Let's see how the code enables this. In the alith/inference/server.py file, the run function checks for the --settlement flag we used.

# Simplified from: alith/inference/server.py
def run(host: str, port: int, *, model: str, settlement: bool = False):

    app = create_app(...) # Create the basic web server

    if settlement:
        # If settlement is enabled, plug in the billing middleware
        from .settlement import TokenBillingMiddleware
        app.add_middleware(TokenBillingMiddleware)

    # Start the server
    uvicorn.run(app, host=host, port=port)

This shows the "plug-in" nature of the middleware. If settlement is true, we simply add the TokenBillingMiddleware to our server application (app).

Now, let's look at a simplified version of the middleware itself from alith/inference/settlement.py. Middleware classes have a special dispatch method that gets to inspect both the request and the response.

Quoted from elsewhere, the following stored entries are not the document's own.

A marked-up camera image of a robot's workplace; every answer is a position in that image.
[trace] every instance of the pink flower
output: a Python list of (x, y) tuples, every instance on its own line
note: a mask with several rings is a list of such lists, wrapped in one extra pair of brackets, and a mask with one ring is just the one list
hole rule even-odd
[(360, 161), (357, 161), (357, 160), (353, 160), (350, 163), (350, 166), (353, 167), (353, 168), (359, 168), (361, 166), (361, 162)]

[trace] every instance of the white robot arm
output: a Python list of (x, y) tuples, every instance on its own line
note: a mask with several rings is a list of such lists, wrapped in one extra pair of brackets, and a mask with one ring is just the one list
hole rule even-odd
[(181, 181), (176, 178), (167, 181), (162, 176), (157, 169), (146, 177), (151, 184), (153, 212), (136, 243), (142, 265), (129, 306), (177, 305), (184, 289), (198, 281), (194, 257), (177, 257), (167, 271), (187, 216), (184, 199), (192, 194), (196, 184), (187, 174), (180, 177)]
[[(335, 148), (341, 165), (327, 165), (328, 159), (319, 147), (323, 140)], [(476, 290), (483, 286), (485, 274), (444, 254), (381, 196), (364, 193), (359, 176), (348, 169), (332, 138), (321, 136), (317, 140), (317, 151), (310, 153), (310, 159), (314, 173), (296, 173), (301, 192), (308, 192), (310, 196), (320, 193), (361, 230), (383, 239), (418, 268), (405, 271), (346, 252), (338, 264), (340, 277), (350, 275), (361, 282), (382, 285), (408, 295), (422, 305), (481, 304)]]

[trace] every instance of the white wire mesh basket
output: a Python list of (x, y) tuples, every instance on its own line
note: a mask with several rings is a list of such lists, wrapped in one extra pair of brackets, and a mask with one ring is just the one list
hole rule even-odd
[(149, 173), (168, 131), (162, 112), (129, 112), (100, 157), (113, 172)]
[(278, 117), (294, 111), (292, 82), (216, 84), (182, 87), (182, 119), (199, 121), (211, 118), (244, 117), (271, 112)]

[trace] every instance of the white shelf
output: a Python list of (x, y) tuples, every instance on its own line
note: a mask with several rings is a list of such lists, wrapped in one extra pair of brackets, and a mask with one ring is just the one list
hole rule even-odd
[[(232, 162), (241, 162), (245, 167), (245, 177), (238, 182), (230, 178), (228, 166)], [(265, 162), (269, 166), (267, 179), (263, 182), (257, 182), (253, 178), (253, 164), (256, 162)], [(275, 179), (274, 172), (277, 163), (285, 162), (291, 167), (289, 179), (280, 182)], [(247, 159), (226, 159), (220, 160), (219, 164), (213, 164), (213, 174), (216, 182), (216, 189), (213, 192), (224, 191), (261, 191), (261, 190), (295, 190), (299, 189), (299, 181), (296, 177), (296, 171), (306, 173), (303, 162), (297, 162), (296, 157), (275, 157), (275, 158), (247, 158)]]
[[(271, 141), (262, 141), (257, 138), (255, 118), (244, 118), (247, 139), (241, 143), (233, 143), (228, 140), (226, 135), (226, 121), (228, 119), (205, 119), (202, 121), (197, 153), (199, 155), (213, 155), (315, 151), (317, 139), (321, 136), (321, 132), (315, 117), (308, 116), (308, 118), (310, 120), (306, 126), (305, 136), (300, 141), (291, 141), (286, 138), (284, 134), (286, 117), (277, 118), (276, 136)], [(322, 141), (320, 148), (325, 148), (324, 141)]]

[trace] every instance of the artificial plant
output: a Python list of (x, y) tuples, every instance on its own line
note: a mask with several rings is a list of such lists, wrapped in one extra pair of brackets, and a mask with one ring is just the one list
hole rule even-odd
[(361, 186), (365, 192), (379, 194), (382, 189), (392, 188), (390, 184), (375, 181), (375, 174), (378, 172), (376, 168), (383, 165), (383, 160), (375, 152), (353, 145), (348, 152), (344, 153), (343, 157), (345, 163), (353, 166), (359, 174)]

# Simplified from: alith/inference/settlement.py

class TokenBillingMiddleware(BaseHTTPMiddleware):
    async def dispatch(self, request, call_next):
        # 1. First, validate the incoming request signature (not shown here for simplicity)
        # from ..lazai.request import validate_request
        # validate_request(request, ...)

        # 2. Let the request proceed to the AI model
        response = await call_next(request)

        # 3. After the AI is done, inspect the response to bill the user
        if response.status_code == 200:
            # ... code to read the response body and get the token count ...
            response_data = json.loads(response_body)
            total_tokens = response_data["usage"]["total_tokens"]

            # 4. Calculate the cost and settle the payment on the blockchain
            calculate_billing(request, total_tokens, self.client)

        return response

This code follows our diagram perfectly. It lets the main application do its job by calling await call_next(request), and then it does its own accounting work afterward.

The final piece of the puzzle is the calculate_billing function.

# Simplified from: alith/inference/settlement.py

def calculate_billing(request, total_tokens, price_per_token, client):
    # Get user info from the request headers
    user = request.headers[USER_HEADER]
    nonce = request.headers[NONCE_HEADER]
    # ...

    # Calculate the final cost
    cost = total_tokens * price_per_token

    # Tell the client to settle the fees on the blockchain
    client.inference_settlement_fees(...)
    return user, cost

This function does the simple math and then, most importantly, calls a method on the client object. This client is our bridge to the blockchain.